Could you print every record exactly as it stands?

+===+

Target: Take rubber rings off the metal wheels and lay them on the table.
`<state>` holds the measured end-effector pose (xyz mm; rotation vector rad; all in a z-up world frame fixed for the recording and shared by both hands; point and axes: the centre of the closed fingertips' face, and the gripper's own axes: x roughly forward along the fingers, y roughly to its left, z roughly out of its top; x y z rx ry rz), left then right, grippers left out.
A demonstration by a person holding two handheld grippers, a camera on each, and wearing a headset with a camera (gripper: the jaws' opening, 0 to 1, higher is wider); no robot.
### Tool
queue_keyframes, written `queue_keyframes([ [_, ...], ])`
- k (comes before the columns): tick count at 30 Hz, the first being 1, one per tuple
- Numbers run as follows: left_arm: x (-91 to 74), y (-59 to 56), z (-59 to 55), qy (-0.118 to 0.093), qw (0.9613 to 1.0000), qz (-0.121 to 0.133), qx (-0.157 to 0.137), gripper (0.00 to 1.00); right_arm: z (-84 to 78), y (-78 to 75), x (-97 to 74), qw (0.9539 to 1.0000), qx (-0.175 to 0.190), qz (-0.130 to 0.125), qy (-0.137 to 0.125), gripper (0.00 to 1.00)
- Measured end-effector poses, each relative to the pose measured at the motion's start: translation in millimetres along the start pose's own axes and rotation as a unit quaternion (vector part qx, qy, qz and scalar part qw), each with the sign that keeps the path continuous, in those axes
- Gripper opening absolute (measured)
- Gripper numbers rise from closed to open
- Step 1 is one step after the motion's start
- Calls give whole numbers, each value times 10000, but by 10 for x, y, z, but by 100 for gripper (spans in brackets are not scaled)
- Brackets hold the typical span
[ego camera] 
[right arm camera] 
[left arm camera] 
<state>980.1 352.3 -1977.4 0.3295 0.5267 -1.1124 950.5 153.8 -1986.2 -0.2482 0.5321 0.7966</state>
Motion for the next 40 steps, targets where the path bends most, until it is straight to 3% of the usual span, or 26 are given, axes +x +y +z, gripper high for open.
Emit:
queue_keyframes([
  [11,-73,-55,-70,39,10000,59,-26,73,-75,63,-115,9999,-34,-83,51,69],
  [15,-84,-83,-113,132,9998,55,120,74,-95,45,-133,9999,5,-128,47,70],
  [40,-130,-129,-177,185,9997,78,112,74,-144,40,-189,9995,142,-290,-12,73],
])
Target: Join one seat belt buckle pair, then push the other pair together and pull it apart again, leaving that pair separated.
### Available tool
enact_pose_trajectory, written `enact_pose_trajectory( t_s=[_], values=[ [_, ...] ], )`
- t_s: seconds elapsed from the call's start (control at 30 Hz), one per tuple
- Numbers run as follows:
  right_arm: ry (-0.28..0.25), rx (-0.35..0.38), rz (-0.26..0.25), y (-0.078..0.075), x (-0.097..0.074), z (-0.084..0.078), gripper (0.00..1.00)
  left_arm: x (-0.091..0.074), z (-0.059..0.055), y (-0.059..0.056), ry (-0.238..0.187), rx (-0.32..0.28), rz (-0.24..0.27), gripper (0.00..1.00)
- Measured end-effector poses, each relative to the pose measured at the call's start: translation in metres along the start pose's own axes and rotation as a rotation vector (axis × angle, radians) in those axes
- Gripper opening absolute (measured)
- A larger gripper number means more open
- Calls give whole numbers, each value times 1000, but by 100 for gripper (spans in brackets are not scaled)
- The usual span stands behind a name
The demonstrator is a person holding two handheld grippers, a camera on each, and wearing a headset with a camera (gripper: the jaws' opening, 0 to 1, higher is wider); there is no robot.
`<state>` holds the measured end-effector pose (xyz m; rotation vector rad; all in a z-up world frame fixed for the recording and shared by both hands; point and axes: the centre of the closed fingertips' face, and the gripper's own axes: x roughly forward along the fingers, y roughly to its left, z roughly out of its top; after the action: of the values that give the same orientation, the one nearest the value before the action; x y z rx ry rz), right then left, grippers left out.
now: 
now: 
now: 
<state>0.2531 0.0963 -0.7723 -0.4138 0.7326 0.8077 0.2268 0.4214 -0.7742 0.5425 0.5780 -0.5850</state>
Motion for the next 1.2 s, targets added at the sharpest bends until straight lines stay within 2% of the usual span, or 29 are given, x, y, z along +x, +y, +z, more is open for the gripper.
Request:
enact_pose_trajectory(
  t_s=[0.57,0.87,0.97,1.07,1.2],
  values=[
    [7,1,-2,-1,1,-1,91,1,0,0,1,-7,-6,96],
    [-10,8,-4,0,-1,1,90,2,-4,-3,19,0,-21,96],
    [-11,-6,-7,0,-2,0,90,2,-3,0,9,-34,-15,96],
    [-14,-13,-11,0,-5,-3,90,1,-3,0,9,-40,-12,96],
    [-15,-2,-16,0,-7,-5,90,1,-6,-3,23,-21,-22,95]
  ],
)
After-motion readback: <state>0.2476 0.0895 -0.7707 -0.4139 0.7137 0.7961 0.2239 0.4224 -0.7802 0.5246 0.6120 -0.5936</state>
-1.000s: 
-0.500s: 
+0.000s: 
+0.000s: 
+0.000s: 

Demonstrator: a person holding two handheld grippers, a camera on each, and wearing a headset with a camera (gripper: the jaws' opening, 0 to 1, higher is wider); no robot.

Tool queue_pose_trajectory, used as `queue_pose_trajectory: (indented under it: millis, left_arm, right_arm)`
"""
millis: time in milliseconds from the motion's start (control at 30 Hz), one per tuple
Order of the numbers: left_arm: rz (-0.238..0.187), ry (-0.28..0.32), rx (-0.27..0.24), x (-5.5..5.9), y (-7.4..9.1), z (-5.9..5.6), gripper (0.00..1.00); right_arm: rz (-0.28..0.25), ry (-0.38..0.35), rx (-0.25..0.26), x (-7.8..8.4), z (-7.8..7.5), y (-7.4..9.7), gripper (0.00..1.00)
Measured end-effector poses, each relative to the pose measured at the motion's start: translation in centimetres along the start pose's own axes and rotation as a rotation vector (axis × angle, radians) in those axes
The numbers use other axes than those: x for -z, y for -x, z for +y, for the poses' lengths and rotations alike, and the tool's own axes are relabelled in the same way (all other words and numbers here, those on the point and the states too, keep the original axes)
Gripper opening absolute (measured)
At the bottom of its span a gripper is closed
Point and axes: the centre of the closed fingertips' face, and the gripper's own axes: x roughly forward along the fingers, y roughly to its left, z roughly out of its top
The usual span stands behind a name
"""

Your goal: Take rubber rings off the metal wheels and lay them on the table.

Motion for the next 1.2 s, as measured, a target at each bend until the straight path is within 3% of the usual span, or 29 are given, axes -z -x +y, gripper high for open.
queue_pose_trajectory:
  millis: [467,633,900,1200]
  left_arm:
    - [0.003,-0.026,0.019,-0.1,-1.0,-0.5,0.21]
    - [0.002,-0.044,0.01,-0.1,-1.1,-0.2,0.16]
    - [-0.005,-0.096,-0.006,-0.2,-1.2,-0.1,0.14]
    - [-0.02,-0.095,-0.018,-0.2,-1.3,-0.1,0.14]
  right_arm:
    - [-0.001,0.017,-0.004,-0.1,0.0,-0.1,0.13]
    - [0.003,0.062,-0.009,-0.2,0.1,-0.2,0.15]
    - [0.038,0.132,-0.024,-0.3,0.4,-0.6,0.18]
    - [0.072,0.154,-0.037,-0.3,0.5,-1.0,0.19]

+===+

> [ANSWER FOR THIS EXERCISE]
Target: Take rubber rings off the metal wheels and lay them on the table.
`<state>` holds the measured end-effector pose (xyz mm; rotation vector rad; all in a z-up world frame fixed for the recording and shared by both hands; point and axes: the centre of the closed fingertips' face, and the gripper's own axes: x roughly forward along the fingers, y roughly to its left, z roughly out of its top; x y z rx ry rz), left then right, grippers left out.
A demonstration by a person holding two handheld grippers, a camera on each, and wearing a headset with a camera (gripper: the jaws' opening, 0 to 1, higher is wider); no robot.
### Tool
queue_keyframes, written `queue_keyframes([ [_, ...], ])`
- k (comes before the columns): tick count at 30 Hz, the first being 1, one per tuple
- Numbers run as follows: left_arm: x (-91 to 74), y (-59 to 56), z (-59 to 55), qy (-0.118 to 0.093), qw (0.9613 to 1.0000), qz (-0.121 to 0.133), qx (-0.157 to 0.137), gripper (0.00 to 1.00); right_arm: z (-84 to 78), y (-78 to 75), x (-97 to 74), qw (0.9539 to 1.0000), qx (-0.175 to 0.190), qz (-0.130 to 0.125), qy (-0.137 to 0.125), gripper (0.00 to 1.00)
- Measured end-effector poses, each relative to the pose measured at the motion's start: translation in millimetres along the start pose's own axes and rotation as a unit quaternion (vector part qx, qy, qz and scalar part qw), each with the sign that keeps the path continuous, in those axes
- Gripper opening absolute (measured)
- Gripper numbers rise from closed to open
- Step 1 is one step after the motion's start
- Calls give whole numbers, each value times 10000, but by 10 for x, y, z, but by 100 for gripper (spans in brackets are not scaled)
- Brackets hold the typical span
[ego camera] 
[right arm camera] 
[left arm camera] 
<state>980.1 352.3 -1977.4 0.3295 0.5267 -1.1124 950.5 153.8 -1986.2 -0.2482 0.5321 0.7966</state>
Motion for the next 40 steps, targets where the path bends most, until it is straight to 3% of the usual span, or 26 are given, axes +x +y +z, gripper high for open.
Emit:
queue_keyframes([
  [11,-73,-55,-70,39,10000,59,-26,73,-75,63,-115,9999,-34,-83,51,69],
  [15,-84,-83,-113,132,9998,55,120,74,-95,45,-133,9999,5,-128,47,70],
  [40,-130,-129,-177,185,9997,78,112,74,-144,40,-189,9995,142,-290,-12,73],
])
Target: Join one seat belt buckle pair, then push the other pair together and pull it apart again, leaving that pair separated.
### Available tool
enact_pose_trajectory, written `enact_pose_trajectory( t_s=[_], values=[ [_, ...] ], )`
- t_s: seconds elapsed from the call's start (control at 30 Hz), one per tuple
- Numbers run as follows:
  right_arm: ry (-0.28..0.25), rx (-0.35..0.38), rz (-0.26..0.25), y (-0.078..0.075), x (-0.097..0.074), z (-0.084..0.078), gripper (0.00..1.00)
  left_arm: x (-0.091..0.074), z (-0.059..0.055), y (-0.059..0.056), ry (-0.238..0.187), rx (-0.32..0.28), rz (-0.24..0.27), gripper (0.00..1.00)
- Measured end-effector poses, each relative to the pose measured at the call's start: translation in metres along the start pose's own axes and rotation as a rotation vector (axis × angle, radians) in those axes
- Gripper opening absolute (measured)
- A larger gripper number means more open
- Calls give whole numbers, each value times 1000, but by 100 for gripper (spans in brackets are not scaled)
- The usual span stands behind a name
The demonstrator is a person holding two handheld grippers, a camera on each, and wearing a headset with a camera (gripper: the jaws' opening, 0 to 1, higher is wider); there is no robot.
`<state>` holds the measured end-effector pose (xyz m; rotation vector rad; all in a z-up world frame fixed for the recording and shared by both hands; point and axes: the centre of the closed fingertips' face, and the gripper's own axes: x roughly forward along the fingers, y roughly to its left, z roughly out of its top; after the action: of the values that give the same orientation, the one nearest the value before the action; x y z rx ry rz), right then left, grippers left out.
now: 
now: 
now: 
<state>0.2531 0.0963 -0.7723 -0.4138 0.7326 0.8077 0.2268 0.4214 -0.7742 0.5425 0.5780 -0.5850</state>
Motion for the next 1.2 s, targets added at the sharpest bends until straight lines stay within 2% of the usual span, or 29 are given, x, y, z along +x, +y, +z, more is open for the gripper.
Request:
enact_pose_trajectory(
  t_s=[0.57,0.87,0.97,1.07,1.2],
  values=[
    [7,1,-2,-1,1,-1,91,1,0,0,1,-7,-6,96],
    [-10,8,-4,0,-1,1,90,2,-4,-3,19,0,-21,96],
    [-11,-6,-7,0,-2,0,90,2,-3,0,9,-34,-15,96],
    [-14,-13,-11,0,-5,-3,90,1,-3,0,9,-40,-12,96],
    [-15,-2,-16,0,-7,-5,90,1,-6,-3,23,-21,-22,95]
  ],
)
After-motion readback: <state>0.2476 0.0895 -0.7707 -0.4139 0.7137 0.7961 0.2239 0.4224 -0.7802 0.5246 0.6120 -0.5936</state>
-1.000s: 
-0.500s: 
+0.000s: 
+0.000s: 
+0.000s: 

Demonstrator: a person holding two handheld grippers, a camera on each, and wearing a headset with a camera (gripper: the jaws' opening, 0 to 1, higher is wider); no robot.

Tool queue_pose_trajectory, used as `queue_pose_trajectory: (indented under it: millis, left_arm, right_arm)`
"""
millis: time in milliseconds from the motion's start (control at 30 Hz), one per tuple
Order of the numbers: left_arm: rz (-0.238..0.187), ry (-0.28..0.32), rx (-0.27..0.24), x (-5.5..5.9), y (-7.4..9.1), z (-5.9..5.6), gripper (0.00..1.00); right_arm: rz (-0.28..0.25), ry (-0.38..0.35), rx (-0.25..0.26), x (-7.8..8.4), z (-7.8..7.5), y (-7.4..9.7), gripper (0.00..1.00)
Measured end-effector poses, each relative to the pose measured at the motion's start: translation in centimetres along the start pose's own axes and rotation as a rotation vector (axis × angle, radians) in those axes
The numbers use other axes than those: x for -z, y for -x, z for +y, for the poses' lengths and rotations alike, and the tool's own axes are relabelled in the same way (all other words and numbers here, those on the point and the states too, keep the original axes)
Gripper opening absolute (measured)
At the bottom of its span a gripper is closed
Point and axes: the centre of the closed fingertips' face, and the gripper's own axes: x roughly forward along the fingers, y roughly to its left, z roughly out of its top
The usual span stands behind a name
"""

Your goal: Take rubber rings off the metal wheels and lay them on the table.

Motion for the next 1.2 s, as measured, a target at each bend until the straight path is within 3% of the usual span, or 29 are given, axes -z -x +y, gripper high for open.
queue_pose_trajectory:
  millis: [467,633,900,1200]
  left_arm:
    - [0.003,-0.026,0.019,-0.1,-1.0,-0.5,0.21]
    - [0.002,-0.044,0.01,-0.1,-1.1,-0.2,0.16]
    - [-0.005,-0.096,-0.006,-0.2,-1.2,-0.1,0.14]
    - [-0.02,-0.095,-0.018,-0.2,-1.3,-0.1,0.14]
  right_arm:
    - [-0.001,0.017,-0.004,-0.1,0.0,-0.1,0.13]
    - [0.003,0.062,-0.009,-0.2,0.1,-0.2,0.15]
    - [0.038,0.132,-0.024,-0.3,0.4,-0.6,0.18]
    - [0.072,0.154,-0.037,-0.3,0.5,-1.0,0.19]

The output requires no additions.